> _Task requirements_
What is the number of lines in the data below that hold the word "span"? Give nothing beyond that number.
....................
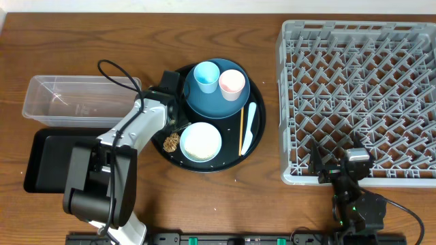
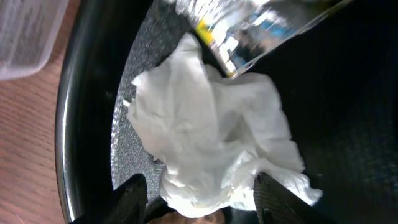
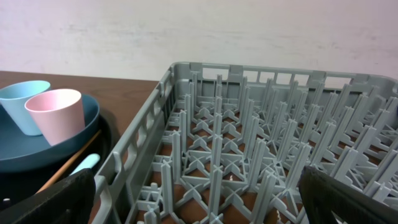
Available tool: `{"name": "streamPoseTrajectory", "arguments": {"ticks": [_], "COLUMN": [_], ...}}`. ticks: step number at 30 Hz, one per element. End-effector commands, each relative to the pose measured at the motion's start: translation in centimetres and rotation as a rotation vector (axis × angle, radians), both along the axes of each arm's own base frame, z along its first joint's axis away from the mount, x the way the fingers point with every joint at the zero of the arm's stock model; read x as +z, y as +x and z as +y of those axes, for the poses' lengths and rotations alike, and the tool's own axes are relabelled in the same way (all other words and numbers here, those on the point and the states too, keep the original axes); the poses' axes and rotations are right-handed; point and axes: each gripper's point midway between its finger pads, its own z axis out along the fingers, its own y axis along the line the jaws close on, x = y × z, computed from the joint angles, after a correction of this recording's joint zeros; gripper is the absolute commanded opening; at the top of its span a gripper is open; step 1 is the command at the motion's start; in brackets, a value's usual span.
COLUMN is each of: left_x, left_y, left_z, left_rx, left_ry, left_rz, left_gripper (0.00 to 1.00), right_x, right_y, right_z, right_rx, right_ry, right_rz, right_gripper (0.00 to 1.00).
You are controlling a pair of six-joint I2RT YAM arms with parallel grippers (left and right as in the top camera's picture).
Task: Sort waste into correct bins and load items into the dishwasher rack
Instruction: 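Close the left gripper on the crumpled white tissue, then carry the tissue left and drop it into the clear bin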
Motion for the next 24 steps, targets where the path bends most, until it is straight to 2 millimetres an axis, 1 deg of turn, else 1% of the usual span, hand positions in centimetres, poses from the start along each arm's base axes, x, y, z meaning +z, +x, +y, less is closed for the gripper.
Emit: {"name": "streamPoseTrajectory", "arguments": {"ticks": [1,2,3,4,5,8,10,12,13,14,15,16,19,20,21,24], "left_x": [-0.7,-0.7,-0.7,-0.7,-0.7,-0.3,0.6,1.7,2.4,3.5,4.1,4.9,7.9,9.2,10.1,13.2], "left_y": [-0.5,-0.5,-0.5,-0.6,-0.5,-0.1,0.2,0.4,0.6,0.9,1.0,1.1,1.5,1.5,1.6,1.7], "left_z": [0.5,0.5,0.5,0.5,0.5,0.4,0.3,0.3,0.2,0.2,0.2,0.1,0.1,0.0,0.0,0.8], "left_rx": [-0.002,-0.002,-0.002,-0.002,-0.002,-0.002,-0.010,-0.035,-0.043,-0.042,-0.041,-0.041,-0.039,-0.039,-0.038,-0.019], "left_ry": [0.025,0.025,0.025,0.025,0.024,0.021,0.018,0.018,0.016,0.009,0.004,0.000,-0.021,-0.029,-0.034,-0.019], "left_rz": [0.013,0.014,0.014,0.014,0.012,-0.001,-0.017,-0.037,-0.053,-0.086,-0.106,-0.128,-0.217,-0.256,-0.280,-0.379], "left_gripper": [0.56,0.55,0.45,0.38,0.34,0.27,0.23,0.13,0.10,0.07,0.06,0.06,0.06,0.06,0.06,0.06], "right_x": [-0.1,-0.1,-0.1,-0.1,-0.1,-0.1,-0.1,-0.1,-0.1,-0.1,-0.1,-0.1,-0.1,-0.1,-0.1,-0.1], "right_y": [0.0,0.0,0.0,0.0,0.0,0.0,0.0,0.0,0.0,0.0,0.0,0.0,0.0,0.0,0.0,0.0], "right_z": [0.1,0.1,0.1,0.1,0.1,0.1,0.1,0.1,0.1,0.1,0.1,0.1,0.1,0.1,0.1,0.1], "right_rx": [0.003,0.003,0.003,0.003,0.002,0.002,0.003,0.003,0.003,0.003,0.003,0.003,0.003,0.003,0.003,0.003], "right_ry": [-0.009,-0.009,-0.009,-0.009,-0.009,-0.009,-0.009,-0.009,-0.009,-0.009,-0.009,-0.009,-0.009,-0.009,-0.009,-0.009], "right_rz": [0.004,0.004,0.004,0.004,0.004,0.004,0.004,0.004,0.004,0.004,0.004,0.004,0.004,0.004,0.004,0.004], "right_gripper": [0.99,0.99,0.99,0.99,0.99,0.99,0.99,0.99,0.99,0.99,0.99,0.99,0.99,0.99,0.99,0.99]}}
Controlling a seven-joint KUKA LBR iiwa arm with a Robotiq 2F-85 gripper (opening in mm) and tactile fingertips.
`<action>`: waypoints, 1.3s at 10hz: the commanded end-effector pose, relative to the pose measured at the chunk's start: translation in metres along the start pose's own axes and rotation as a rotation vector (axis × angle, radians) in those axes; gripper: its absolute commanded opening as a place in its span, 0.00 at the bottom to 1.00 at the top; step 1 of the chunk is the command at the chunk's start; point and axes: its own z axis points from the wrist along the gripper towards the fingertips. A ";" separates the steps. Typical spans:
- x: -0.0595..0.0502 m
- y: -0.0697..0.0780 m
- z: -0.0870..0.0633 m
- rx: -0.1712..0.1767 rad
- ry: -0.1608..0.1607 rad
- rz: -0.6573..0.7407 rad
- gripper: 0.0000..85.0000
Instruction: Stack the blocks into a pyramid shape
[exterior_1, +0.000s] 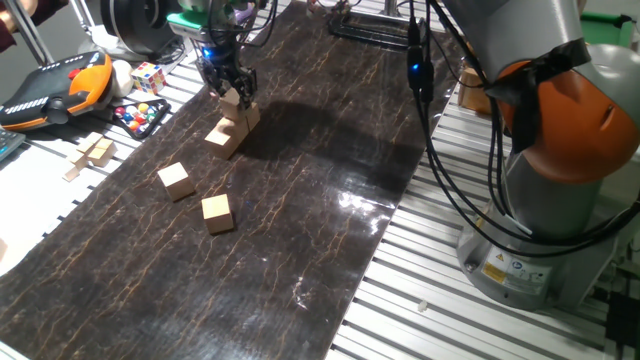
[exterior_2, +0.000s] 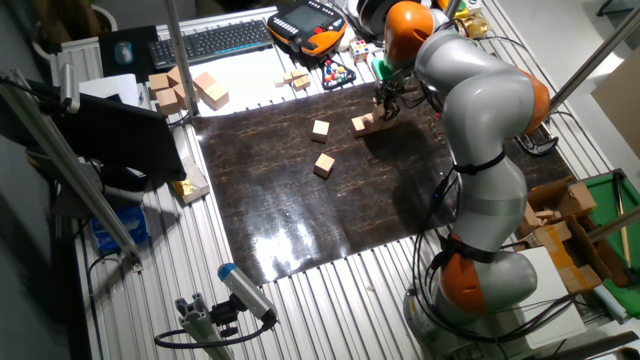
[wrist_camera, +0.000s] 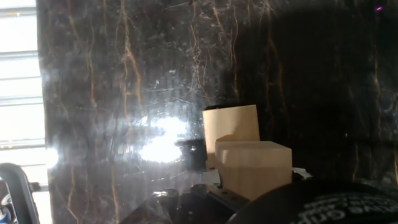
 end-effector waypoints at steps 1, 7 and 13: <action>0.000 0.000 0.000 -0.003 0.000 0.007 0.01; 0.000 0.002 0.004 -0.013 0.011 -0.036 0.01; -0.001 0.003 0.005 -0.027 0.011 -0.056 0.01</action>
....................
> _Answer to the exercise_
3